#### [Work instructions]
Return the opening lines of the material, word for word. End with the line that contains "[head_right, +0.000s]".

#### [Extracted data]
-.-.-

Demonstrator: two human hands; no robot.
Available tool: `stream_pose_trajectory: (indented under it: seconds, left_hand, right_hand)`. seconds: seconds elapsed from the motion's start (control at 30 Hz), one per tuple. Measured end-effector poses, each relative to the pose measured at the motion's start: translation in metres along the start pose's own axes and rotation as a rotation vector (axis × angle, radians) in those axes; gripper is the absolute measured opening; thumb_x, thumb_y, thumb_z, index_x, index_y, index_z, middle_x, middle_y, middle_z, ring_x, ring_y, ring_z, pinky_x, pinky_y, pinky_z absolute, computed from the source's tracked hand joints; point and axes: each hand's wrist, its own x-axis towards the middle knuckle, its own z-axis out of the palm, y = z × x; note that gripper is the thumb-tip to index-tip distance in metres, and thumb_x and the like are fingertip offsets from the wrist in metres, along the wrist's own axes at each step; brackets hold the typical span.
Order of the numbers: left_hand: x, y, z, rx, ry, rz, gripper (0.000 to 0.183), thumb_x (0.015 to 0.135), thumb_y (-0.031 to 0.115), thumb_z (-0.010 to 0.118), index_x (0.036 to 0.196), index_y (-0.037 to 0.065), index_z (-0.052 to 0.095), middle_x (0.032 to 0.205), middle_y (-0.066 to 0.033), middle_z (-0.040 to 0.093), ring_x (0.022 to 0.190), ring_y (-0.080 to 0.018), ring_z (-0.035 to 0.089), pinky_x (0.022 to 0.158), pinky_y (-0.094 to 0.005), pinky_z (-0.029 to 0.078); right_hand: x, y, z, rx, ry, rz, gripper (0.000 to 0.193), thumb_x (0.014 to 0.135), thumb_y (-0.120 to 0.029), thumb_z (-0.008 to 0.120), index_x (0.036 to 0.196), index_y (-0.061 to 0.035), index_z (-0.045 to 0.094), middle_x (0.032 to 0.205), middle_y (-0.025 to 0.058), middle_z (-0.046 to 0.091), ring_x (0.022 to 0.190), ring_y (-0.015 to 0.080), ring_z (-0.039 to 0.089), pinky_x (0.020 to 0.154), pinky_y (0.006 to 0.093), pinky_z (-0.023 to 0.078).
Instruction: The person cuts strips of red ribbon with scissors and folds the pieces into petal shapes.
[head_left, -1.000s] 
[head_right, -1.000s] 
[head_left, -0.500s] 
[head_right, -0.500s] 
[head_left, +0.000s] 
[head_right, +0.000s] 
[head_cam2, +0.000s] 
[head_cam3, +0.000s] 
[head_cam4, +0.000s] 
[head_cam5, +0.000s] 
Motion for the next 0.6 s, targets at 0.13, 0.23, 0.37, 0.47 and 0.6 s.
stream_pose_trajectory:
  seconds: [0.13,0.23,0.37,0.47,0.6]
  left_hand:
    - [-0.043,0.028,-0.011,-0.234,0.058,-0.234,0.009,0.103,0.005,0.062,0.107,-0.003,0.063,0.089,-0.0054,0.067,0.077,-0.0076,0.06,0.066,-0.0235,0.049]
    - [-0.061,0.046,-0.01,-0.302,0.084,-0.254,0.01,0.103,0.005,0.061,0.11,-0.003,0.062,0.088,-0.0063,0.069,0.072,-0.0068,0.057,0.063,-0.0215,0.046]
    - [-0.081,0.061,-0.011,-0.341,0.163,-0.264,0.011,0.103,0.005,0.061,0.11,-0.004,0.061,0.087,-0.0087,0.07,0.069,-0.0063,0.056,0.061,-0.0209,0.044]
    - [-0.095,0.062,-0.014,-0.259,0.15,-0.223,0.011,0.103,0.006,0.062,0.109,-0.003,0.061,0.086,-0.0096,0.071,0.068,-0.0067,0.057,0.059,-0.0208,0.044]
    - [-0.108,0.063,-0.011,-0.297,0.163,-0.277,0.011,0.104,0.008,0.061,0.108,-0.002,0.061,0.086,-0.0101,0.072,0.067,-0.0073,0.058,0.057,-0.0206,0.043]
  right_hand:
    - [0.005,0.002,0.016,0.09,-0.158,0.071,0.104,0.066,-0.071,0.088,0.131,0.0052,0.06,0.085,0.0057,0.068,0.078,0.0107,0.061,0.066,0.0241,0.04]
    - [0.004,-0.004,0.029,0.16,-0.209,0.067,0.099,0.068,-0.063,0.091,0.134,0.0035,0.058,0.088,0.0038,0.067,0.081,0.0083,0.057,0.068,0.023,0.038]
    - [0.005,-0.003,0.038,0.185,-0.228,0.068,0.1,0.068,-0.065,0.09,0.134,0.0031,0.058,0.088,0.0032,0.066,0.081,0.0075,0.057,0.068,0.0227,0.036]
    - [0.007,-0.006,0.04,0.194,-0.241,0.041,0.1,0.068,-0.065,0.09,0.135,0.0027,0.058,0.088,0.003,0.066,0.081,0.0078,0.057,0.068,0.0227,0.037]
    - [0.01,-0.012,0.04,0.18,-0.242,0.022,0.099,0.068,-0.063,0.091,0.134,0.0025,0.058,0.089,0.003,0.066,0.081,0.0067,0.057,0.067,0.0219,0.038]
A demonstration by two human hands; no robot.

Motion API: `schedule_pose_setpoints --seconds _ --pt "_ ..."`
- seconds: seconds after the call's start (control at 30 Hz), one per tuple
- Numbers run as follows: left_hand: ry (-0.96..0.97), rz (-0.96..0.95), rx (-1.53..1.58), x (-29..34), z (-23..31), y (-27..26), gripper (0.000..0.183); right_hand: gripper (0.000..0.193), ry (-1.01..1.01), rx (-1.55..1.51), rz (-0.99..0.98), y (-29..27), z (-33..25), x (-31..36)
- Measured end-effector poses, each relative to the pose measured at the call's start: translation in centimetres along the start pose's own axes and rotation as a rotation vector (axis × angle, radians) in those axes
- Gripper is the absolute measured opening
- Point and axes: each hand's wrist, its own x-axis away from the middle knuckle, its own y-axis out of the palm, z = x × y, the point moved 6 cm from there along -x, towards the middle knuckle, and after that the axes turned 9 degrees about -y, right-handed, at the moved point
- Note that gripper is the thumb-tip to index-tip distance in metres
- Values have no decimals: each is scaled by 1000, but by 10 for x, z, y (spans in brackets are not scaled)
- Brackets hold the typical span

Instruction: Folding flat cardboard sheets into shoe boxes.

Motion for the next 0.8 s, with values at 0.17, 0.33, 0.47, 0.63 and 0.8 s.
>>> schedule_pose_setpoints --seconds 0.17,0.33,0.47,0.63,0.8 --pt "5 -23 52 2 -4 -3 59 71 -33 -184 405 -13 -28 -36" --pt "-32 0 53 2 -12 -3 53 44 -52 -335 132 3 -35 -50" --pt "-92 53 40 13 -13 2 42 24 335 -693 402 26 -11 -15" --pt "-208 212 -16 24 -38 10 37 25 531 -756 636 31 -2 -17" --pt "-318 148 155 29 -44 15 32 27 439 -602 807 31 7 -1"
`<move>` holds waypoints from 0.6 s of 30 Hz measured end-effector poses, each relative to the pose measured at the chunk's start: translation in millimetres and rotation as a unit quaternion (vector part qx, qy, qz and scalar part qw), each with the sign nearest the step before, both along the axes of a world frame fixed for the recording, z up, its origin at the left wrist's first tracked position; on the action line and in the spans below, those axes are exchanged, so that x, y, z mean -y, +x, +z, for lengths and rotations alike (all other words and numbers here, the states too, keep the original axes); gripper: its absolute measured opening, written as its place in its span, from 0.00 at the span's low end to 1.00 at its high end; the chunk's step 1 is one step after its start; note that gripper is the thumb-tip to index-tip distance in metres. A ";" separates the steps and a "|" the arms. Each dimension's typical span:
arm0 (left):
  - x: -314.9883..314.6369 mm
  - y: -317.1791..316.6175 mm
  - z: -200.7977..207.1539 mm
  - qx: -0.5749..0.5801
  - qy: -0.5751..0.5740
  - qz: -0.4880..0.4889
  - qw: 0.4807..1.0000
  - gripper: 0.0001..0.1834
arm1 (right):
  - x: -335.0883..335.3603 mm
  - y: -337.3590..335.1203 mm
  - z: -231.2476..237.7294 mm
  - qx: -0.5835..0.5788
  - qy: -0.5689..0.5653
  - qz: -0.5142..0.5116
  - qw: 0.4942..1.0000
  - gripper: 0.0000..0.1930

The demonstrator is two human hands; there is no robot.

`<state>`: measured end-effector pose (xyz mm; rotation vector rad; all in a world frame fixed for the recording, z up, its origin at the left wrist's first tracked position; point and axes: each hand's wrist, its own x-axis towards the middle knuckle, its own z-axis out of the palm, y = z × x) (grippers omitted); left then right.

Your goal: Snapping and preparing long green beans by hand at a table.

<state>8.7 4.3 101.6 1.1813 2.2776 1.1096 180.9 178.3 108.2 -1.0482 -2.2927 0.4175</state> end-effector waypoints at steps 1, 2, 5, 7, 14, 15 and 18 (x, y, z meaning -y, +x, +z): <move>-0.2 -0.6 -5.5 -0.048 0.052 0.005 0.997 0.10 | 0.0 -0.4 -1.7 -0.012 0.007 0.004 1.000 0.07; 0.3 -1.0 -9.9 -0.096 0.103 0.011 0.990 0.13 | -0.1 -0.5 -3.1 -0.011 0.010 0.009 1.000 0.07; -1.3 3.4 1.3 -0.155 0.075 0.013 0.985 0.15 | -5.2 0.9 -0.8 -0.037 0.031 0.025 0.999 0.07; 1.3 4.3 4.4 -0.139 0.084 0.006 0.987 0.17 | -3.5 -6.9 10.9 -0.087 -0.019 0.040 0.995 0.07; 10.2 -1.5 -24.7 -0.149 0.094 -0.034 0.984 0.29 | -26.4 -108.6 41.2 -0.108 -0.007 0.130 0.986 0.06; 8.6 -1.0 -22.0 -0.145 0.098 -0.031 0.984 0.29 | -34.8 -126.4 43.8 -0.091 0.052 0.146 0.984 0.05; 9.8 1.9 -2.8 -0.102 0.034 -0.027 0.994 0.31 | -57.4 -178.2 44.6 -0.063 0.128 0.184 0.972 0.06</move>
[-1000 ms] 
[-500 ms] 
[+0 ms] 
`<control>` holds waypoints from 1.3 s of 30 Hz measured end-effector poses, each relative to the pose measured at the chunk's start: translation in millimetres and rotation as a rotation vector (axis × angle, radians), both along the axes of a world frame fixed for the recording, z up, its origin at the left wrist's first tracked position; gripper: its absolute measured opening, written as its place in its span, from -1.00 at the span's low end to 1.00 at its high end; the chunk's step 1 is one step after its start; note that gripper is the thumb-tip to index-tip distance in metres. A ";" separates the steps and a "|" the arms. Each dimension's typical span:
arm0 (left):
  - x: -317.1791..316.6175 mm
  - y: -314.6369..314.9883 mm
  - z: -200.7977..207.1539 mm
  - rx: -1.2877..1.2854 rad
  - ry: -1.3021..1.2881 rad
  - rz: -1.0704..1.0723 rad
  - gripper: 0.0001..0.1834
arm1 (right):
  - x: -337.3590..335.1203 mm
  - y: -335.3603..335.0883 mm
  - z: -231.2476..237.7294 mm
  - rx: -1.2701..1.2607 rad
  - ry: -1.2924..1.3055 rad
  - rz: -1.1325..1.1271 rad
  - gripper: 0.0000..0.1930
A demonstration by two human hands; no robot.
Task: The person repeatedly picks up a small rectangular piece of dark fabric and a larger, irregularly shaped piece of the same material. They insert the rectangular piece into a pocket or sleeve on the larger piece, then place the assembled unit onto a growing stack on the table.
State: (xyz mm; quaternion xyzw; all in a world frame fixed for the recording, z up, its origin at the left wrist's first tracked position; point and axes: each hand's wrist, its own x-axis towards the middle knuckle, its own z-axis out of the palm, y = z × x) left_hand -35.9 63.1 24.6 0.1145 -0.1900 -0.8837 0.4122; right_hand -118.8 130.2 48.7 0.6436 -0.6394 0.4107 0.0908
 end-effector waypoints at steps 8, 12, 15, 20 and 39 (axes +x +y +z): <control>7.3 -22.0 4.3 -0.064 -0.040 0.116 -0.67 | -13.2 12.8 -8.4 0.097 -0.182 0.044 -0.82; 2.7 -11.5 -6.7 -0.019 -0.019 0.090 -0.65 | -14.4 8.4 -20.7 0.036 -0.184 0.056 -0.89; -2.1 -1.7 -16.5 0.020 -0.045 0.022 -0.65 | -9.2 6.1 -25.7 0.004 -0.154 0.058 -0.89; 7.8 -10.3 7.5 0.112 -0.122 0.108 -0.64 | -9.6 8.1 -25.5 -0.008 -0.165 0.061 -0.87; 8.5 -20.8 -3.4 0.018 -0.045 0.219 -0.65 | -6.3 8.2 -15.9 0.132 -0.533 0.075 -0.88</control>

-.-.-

#### [Exercise answer]
Demonstrator: two human hands; no robot.
Available tool: `stream_pose_trajectory: (indented under it: seconds, left_hand, right_hand)`. seconds: seconds elapsed from the motion's start (control at 30 Hz), one per tuple. Measured end-effector poses, each relative to the pose measured at the motion's start: translation in metres along the start pose's own axes and rotation as a rotation vector (axis × angle, radians) in those axes; gripper is the absolute measured opening; thumb_x, thumb_y, thumb_z, index_x, index_y, index_z, middle_x, middle_y, middle_z, ring_x, ring_y, ring_z, pinky_x, pinky_y, pinky_z absolute, computed from the source's tracked hand joints; point and axes: each hand's wrist, its own x-axis towards the middle knuckle, its own z-axis out of the palm, y = z × x; note that gripper is the thumb-tip to index-tip distance in metres, and thumb_x and the like are fingertip offsets from the wrist in metres, along the wrist's own axes at each step; brackets hold the typical span.
Order of the numbers: left_hand: x, y, z, rx, ry, rz, gripper (0.000 to 0.183), thumb_x (0.015 to 0.135), thumb_y (-0.031 to 0.115), thumb_z (-0.010 to 0.118), index_x (0.036 to 0.196), index_y (-0.037 to 0.065), index_z (-0.052 to 0.095), middle_x (0.032 to 0.205), middle_y (-0.066 to 0.033), middle_z (-0.040 to 0.093), ring_x (0.022 to 0.190), ring_y (-0.080 to 0.018), ring_z (-0.035 to 0.089), pinky_x (0.022 to 0.158), pinky_y (-0.094 to 0.005), pinky_z (-0.029 to 0.078); right_hand: x, y, z, rx, ry, rz, gripper (0.000 to 0.193), thumb_x (0.014 to 0.135), thumb_y (-0.120 to 0.029), thumb_z (-0.008 to 0.120), index_x (0.036 to 0.196), index_y (-0.061 to 0.035), index_z (-0.045 to 0.094), middle_x (0.032 to 0.205), middle_y (-0.025 to 0.058), middle_z (-0.046 to 0.091), ring_x (0.022 to 0.190), ring_y (-0.015 to 0.080), ring_z (-0.039 to 0.089), pinky_x (0.020 to 0.154), pinky_y (0.006 to 0.093), pinky_z (-0.023 to 0.078).
Instruction: The person cuts strips of red ribbon with scissors and folds the pieces into petal shapes.
[head_left, -1.000s] 
[head_right, -1.000s] 
[head_left, -0.500s] 
[head_right, -0.500s] 
[head_left, +0.000s] 
[head_right, +0.000s] 

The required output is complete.